Tragedi itu mungkin terulang kembali
Belum terlupakan akan tragedi rusaknya demokrasi pada perjalanan pencalonan gibran untuk maju pada kontestasi pilpres 2024. Kini publik kembali dibuat geram dengan permainan politik yang diduga dilakukan untuk memuluskan Kaesang Pangarep, putra bungsu dari Joko Widodo pada kontestasi pilgub Jakarta 2024.
Skema yang dilakukan tak jauh berbeda dengan skema politik yang diterapkan untuk memuluskan Gibran. Dimulai dengan MA yang mengabulkan gugatan Partai Garuda untuk mengubah syarat usia calon kepala daerah minimal 30 tahun untuk Gubernur dan 25 tahun untuk Wali Kota terhitung sejak dilantik, bukan lagi saat sejak penetapan pasangan calon.

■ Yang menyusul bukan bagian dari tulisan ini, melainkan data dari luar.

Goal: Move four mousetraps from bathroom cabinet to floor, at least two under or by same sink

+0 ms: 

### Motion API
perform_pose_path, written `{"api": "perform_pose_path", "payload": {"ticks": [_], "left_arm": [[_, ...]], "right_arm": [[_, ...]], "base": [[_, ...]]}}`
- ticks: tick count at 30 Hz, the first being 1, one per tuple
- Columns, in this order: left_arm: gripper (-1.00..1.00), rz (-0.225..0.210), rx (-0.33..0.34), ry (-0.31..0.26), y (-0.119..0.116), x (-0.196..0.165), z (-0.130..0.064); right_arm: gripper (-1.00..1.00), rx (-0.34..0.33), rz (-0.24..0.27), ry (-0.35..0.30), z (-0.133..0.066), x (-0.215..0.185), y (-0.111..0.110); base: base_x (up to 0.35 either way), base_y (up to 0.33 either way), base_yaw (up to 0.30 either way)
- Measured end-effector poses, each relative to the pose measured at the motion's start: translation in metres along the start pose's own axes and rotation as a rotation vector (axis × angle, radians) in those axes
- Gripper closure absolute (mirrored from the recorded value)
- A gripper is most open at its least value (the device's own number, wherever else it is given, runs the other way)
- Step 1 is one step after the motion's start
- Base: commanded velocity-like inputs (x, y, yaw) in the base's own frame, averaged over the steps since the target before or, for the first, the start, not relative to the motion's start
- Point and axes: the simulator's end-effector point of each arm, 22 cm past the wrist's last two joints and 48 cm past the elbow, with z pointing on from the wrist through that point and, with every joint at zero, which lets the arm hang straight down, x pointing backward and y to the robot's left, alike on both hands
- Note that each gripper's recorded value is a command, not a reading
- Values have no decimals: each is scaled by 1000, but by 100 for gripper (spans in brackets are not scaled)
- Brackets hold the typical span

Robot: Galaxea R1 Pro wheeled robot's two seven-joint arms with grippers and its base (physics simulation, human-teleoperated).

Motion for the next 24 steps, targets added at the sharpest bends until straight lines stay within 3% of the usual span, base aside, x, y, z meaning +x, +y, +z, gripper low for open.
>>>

Putusan ini sontak mengundang perhatian masyarakat, banyak dari mereka yang keberatan dan menganggap bahwa putusan ini seakan dibuat untuk membuka karpet merah bagi putra bungsu Jokowi untuk maju dalam Pilgub Jakarta 2024.
Namun tak berselang lama, MK mengeluarkan putusannya untuk membatalkan putusan MA mengenai perubahan batas umur pada pemilihan kepala daerah. Putusan yang dianggap sebagai angin segar ini nyatanya tak dapat kokoh dalam waktu lama, karena tak lama kemudian DPR RI mengadakan rapat yang dilaksanakan untuk membuat revisi RUU pemilu dengan tujuan menganulir putusan MK tersebut.
Langkah yang dilakukan DPR RI ini menyulut perhatian dari masyarakat dengan ramainya hashtag #KawalPutusanMK pada beberapa platform media sosial. Kabar terakhir yang diterima DPR telah membatalkan pengesahan revisi RUU pemilu terhitung pada tanggal 22 Agustus 2024, namun perjuangan untuk mengawal Putusan MK ini untuk tetap berdiri belum berakhir karena masih ada jarak waktu hingga pendaftaran pilkada dibuka pada 27 Agustus 2024 dan kita tak akan pernah tau apa yang dapat terjadi pada kurun waktu tersebut.